© JUNGE FREIHEIT Verlag GmbH & Co. www.jungefreiheit.de 46/04 05. November 2004

Frisch gepresst

Anmerkung eines Patrioten. Bereits im Jahr 1998 legte der Urenkel Otto von Bismarcks und jetzige Chef des Hauses, Ferdinand Fürst von Bismarck, seine Anmerkungen eines Patrioten vor, in denen er - ähnlich dem "Ruck" des bald darauf scheidenden Bundespräsidenten Roman Herzog - eine Umkehr aus dem nationalen Jammertal forderte. Da beides bekanntlich nicht gefruchtet hat, legt von Bismarck jetzt nach. In gekonnter sprachlicher Manier widmet sich von Bismarck den Traumata unserer Vergangenheit, die es zu verarbeiten gelte, um Staat, Volk und Wirtschaft "wieder in den Sattel zu setzen". Natürlich kann er dabei seinen bescheiden gesteckten Rahmen der "Anmerkungen" kaum verlassen und bei ihrer Komplexität Themen wie demographische Entwicklung, Sozialstaat und Globalisierung allenfalls anreißen. Trotz allem ist seine Analyse nicht von der oft deprimierten, teilweise fast defätistischen Stimmung geprägt, die viele angesichts der kaum zu bewältigenden Probleme befällt. Im Gegenteil: Von Bismarck weist auf das Licht am Ende des Tunnels. Bereits bei der heutigen jungen Generation nimmt der 1930 Geborene eine Aufbruchstimmung aus der Krise wahr - auch einhergehend mit einer unverkrampften Haltung zu Volk und Nation (Setzen wir Deutschland wieder in den Sattel. Neue Anmerkungen eines Patrioten. Langen Müller, München 2004, 208 Seiten, gebunden, 19,90 Euro).

Margret Boveris Überleben. 1968 veröffentlichte die Berliner Publizistin Margret Boveri ihre Erlebnisse während der Belagerung der Reichshauptstadt und der ersten Monate unter alliierter Besatzungsherrschaft. Bis 1977 hatten ihre "Tage des Überlebens" immerhin die dritte Auflage erreicht, 16.000 Exemplare waren verkauft. Es gab also schon lange vor den Schilderungen der "Anonyma" die Möglichkeit, sich über die grausamen Realitäten der "Befreiung" zu informieren.
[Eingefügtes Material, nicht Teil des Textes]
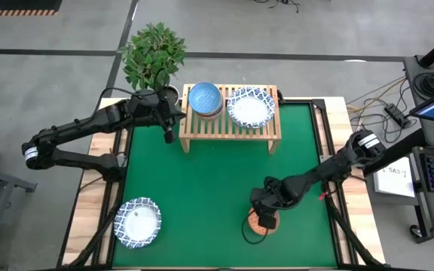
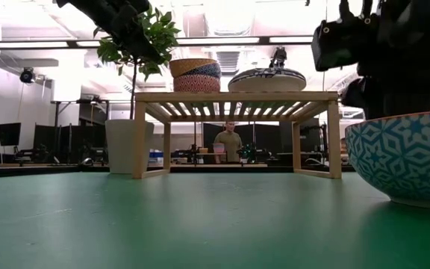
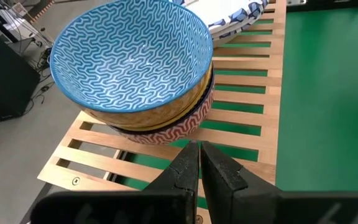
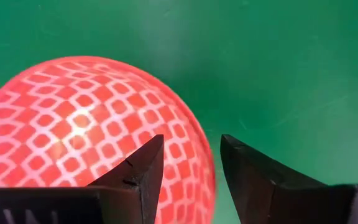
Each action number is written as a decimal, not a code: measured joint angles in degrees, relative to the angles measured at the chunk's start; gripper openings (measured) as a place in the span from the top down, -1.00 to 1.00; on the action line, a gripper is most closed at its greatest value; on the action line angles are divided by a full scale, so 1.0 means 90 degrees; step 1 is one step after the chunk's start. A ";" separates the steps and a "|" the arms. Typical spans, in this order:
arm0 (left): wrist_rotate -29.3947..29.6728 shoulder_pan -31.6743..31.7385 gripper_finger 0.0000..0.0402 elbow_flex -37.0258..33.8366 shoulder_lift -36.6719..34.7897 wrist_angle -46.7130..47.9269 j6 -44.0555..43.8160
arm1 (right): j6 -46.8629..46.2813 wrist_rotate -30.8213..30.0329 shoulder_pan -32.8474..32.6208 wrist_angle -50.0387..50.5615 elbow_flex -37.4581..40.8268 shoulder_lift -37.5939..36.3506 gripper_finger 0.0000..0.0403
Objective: Place and stack bowls onto a shelf
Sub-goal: Stack the orange bowl on top of the light blue bowl on the shelf
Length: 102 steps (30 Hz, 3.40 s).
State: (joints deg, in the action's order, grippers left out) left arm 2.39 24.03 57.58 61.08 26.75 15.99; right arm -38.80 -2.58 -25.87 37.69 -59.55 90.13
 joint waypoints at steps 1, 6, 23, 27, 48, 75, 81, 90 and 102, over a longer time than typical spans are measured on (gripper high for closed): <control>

Allerdings wollte die "Neutralistin" Boveri 1968 die Sowjets nicht verprellen, so daß sie über vieles den Mantel des Schweigens breitete. Die Neuausgabe, mit einer ausführlichen, autobiographischen Einleitung des Zeitzeugen Egon Bahr versehen, füllt diese Lücken nicht. Trotzdem sollte man froh sein, daß dieses kühle Protokoll des "Untergangs", gesehen aus dem Blickwinkel einer schier unerschütterlich neugierigen Beobachterin, wieder verfügbar ist (Tage des Überlebens. Berlin 1945, wjs Verlag, Berlin 2004, 327 Seiten, 22 Euro).